Sequence alignment of CsrA/RsmA homologs from representatives of different phyla sorted by length. The abbreviations are: BACSU_Fir: Bacillus subtilis (Firmicutes); BORPE_bPr: Bordetella petrii (β-proteobacteria); CAMJE_gPr: Campylobacter jejuni (ε-proteobacteria); ESCCO_gPr: Escherichia coli (γ-proteobacteria); GEMAU_Gem: Gemmatimonas aurantiaca (Gemmatimonadetes); HELPY_ePr: Helicobacter pylori (ε-proteobacteria); LEIAQ_Act: Leifsonia aquatic (Actinobacteria); NITDE_Nit: Candidatus Nitrospira defluvii (Nitrospira); PLAMA_Pla: Planctomyces maris (Planctomycetes); THAPE_aPr: Thalassospira permensis (γ-proteobacteria); VERBA_Ver: Verrucomicrobiae bacterium (Verrucomicrobia).

Fig.
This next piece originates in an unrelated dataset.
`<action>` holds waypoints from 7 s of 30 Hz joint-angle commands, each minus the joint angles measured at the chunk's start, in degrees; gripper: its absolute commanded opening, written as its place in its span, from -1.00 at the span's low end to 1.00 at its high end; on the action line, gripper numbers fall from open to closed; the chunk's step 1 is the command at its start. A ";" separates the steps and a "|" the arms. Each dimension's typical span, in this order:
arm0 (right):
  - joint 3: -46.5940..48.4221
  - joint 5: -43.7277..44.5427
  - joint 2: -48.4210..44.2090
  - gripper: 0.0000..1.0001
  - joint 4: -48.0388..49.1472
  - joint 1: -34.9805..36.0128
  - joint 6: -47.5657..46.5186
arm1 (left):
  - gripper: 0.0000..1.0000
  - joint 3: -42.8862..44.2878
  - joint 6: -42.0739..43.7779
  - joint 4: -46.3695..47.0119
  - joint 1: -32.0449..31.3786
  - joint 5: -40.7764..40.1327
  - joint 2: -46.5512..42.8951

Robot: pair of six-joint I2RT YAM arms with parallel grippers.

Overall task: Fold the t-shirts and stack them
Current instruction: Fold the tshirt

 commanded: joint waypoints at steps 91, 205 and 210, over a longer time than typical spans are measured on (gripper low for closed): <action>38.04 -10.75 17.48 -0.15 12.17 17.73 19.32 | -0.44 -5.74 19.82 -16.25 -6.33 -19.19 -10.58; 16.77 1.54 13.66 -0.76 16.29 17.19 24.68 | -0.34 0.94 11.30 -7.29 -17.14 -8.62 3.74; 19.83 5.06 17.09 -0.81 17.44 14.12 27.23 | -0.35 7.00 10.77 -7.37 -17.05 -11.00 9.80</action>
S5.

(A) Midpoint-rooted Bayesian inference tree of CsrA, the numbers at the nodes represent posterior probabilities. (B) Midpoint-rooted Bayesian inference tree of FliW, the numbers at the nodes represent posterior probabilities.

Fig. S6.

(A) Midpoint-rooted Bayesian inference tree of flagellin, the numbers at the nodes represent posterior probabilities. (B) Midpoint-rooted neighbor-joining tree of CsrA, the numbers at the nodes represent bootstrap values.

Fig. S7.

(A) Midpoint-rooted neighbor-joining tree of FliW, the numbers at the nodes represent bootstrap values. (B) Midpoint-rooted neighbor-joining tree of flagellin, the numbers at the nodes represent bootstrap values.

Fig. S8.

(A) Midpoint-rooted ML tree of CsrA, the numbers at the nodes represent bootstrap values. (B) Midpoint-rooted ML tree of FliW, the numbers at the nodes represent bootstrap values.

Fig. S9.

Midpoint-rooted ML tree of flagellin; the numbers at the nodes represent bootstrap values.